That could apply to many forms of mainstream art, but Vox Lux posits that it is especially true of pop music.
Corbet's film highlights the sincere but fixates on what he calls the "rather disturbing aspects" of pop stardom, both of which 31-year-old Celeste (a melodramatic Natalie Portman) captures when she explains the reasoning behind her shallow lyrics.
"I don't want people to think too hard," she says about halfway through the film. "I just want them to feel good."
But are those experiences mutually exclusive? What is Vox Lux, a movie sympathetic to its troubled artist, trying to say about pop music?
If the questions sound familiar, that's because similar ones came up about two months ago with A Star Is Born, Bradley Cooper's movie whose stars sing of being "far from the shallow now".
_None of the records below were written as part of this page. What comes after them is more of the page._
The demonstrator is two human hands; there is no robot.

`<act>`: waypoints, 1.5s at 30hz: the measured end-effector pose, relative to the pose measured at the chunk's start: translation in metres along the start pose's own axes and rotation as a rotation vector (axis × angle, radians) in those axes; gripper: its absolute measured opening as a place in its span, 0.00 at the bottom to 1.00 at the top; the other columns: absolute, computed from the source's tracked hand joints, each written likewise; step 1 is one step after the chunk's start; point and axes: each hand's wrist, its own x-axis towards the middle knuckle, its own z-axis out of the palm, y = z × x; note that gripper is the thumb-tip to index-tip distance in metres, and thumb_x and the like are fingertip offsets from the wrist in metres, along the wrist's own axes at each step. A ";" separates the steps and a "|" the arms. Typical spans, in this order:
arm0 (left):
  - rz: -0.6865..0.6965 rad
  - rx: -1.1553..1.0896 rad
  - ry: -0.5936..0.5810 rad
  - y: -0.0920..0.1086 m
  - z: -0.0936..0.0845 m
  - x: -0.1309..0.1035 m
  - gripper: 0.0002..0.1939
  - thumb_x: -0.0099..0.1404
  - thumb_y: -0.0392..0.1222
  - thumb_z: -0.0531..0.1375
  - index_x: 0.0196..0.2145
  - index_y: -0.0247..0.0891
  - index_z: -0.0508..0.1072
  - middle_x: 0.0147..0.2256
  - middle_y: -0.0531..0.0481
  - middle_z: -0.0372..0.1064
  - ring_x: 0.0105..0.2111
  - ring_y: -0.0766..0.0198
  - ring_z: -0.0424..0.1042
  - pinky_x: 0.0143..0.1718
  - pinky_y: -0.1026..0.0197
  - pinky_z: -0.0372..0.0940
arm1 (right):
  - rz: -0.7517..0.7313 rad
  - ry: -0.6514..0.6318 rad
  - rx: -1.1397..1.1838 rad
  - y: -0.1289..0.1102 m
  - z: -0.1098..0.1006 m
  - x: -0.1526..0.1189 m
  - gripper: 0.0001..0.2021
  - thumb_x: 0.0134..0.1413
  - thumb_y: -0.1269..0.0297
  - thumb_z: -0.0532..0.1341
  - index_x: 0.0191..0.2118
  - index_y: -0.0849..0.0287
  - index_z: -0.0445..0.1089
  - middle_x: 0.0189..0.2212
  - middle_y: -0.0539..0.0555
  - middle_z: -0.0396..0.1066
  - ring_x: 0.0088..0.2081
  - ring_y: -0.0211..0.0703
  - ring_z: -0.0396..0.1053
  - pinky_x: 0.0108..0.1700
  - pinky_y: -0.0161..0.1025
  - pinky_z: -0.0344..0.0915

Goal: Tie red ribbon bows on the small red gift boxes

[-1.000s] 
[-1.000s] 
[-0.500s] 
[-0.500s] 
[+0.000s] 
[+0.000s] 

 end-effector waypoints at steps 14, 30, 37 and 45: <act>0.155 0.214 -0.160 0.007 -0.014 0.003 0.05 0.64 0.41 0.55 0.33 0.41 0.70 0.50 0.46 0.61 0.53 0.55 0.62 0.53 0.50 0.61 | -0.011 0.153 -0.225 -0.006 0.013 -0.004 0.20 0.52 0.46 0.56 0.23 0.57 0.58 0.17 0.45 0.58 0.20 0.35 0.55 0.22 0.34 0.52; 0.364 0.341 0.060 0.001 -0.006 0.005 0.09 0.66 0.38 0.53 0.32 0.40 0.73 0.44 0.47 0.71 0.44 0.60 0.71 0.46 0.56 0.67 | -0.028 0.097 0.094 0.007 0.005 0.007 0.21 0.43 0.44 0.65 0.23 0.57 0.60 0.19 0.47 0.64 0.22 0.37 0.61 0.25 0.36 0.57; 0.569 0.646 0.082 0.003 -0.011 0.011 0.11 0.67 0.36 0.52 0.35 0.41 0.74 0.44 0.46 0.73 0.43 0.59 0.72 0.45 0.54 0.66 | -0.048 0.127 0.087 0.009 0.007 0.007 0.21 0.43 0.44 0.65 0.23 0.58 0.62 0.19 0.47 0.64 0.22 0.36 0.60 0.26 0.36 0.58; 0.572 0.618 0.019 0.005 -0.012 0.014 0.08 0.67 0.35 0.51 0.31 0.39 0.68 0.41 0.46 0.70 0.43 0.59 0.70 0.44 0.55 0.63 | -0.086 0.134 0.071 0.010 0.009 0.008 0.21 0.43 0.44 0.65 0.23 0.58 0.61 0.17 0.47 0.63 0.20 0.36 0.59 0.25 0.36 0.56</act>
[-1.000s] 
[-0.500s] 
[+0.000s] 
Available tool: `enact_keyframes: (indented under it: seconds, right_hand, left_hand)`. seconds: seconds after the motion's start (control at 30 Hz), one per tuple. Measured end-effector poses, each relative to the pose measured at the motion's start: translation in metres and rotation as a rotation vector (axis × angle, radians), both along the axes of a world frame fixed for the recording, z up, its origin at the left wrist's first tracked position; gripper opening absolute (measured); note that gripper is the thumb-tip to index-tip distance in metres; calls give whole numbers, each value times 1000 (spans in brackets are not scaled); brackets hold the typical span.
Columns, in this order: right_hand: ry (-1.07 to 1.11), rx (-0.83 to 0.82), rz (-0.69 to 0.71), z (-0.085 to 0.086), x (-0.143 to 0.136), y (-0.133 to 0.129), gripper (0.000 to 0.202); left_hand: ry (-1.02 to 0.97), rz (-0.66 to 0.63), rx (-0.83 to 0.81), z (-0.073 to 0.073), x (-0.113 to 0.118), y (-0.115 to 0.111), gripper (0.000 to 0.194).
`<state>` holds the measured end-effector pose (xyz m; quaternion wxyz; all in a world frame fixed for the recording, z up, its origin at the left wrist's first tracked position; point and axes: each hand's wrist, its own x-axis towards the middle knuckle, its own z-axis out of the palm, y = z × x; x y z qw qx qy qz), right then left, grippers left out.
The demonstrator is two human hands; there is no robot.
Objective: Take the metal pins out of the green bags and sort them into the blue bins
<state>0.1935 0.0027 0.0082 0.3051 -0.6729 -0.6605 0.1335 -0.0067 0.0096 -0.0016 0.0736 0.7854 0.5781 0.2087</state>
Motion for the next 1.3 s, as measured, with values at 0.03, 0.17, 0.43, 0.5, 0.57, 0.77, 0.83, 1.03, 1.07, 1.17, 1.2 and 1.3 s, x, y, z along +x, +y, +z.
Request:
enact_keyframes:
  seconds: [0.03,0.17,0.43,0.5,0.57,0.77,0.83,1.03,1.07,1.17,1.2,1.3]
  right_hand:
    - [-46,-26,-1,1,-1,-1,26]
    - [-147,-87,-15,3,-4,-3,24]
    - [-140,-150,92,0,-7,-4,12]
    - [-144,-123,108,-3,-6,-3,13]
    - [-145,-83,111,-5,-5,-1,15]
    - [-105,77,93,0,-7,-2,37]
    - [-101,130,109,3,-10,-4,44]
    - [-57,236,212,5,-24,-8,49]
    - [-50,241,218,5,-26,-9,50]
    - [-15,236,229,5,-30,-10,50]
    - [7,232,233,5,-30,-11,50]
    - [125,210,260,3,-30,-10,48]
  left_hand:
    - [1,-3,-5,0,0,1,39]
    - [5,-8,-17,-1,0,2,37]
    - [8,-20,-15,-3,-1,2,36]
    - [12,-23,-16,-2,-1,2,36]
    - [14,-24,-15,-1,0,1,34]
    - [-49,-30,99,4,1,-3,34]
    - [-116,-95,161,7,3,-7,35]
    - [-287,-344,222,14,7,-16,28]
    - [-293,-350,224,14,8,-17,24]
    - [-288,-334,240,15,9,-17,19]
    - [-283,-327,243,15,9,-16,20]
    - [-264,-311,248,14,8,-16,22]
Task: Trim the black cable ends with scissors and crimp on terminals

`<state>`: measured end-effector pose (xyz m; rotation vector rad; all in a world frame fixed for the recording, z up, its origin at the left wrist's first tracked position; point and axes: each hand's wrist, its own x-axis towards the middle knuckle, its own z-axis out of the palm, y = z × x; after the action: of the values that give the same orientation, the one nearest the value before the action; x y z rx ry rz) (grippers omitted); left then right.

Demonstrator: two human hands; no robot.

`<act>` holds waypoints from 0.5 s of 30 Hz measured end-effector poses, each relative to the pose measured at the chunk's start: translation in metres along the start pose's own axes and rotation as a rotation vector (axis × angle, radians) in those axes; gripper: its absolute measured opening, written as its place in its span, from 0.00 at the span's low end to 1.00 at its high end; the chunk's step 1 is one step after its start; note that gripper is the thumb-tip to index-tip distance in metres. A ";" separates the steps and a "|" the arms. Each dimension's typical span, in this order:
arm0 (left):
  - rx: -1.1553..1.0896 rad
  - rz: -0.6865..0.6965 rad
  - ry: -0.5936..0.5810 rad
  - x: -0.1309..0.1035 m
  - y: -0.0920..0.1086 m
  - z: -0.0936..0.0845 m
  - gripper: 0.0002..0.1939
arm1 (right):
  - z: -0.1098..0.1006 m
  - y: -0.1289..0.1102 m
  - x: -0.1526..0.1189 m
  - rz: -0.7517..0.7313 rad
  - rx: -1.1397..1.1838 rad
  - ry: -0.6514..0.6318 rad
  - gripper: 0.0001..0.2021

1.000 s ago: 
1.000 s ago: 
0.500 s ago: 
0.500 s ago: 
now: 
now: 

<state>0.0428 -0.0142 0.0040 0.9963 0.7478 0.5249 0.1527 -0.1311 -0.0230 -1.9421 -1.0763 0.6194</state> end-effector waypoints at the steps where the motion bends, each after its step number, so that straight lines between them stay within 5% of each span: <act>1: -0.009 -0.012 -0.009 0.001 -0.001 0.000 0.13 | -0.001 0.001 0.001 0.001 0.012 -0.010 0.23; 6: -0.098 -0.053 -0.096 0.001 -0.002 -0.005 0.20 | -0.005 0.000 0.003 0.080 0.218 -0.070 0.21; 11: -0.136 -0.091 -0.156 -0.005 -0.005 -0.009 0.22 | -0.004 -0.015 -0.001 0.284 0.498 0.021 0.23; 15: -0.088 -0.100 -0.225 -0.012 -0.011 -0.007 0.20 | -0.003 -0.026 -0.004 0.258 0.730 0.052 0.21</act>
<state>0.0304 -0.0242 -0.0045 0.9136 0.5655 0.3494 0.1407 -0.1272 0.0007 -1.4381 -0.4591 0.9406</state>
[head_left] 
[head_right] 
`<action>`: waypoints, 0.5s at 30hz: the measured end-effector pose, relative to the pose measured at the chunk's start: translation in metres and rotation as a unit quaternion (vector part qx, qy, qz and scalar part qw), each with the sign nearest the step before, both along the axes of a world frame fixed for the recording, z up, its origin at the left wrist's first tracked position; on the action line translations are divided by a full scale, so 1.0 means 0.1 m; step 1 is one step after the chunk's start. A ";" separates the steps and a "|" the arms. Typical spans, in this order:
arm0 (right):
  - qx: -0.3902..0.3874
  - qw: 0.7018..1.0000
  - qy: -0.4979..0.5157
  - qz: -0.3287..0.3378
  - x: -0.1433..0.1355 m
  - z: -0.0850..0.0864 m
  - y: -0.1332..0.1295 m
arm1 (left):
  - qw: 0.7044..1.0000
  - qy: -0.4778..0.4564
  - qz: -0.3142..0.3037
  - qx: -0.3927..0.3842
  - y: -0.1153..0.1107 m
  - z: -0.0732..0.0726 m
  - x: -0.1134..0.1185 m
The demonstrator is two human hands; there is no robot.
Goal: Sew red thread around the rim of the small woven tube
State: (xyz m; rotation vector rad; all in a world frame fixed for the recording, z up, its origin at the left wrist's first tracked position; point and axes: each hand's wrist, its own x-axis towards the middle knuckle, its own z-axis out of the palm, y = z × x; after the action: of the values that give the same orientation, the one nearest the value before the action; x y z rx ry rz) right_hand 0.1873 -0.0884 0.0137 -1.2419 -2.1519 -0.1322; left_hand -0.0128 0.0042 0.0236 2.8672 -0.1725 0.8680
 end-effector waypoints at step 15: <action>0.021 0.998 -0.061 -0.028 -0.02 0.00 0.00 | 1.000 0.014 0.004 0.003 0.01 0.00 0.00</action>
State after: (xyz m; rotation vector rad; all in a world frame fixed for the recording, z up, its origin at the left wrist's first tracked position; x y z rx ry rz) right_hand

As country rocker Jackson Maine (Cooper) struggles with addiction and witnesses his career fall apart, aspiring songwriter-turned-pop star Ally (Lady Gaga) goes from writing songs Jackson considers meaningful to performing a catchy song with lyrics that praise his, ahem, assets on Saturday Night Live. Jackson laments the direction Ally's career has taken - the selling-out story line we've seen many times before.
The songs in Vox Lux aren't supposed to be bad, per se. Corbet recruited Sia to co-write the music and described the results as "affected and intoxicating", which is especially true of Wrapped Up.
"Natalie's character serves as an avatar to talk about the ... patterns that mark our contemporary values in this country," Corbet said. "It's not about pop music, it's about pop culture. The pop songs are avatars to describe the pros and cons of pop culture."
So it isn't necessarily Celeste's music at which Vox Lux takes aim, but the detriments of the culture surrounding it. Her tragedy is "exploited by the pop music industry", according to Corbet, and she is encouraged to produce music that often speaks more to generic experiences than her own.
Without a proper emotional outlet, and haunted by past trauma, she acts out. She uses drugs. She yells at her manager. And her sister. She yells at complete strangers.
Celeste ends up a cog in a machine, but at the same time, she sort of is the machine. The first half of the film is about how the culture shaped her, Corbet said, and the second is about how she, in turn, shapes the culture.
Celeste not only sings but also speaks to her fans in those "generalities and platitudes".
During the concert that closes the film, she asks her audience: Have you ever had a boy break your heart? Has anyone ever called you ugly? Has anyone ever called you fat? If so, this one's for you.
"There's something so pathetic about this moment and yet, of course, what she's saying is so commonplace - it's totally ordinary, but it's delivered as if it's vital and important and unique," Corbet said. "There's something about that I find really interesting, the idea of exploiting the insecurities that, of course, people have." Perhaps Vox Lux presents an image of pop stardom that will soon feel dated.
Regardless, unlike Celeste's lyrics, it makes you think - and that's all Corbet wants. "I really appreciate the debate that ensues when the film is finished," he said.
"I think that it's important, and it's welcome. The film was designed to stir these kinds of conversations."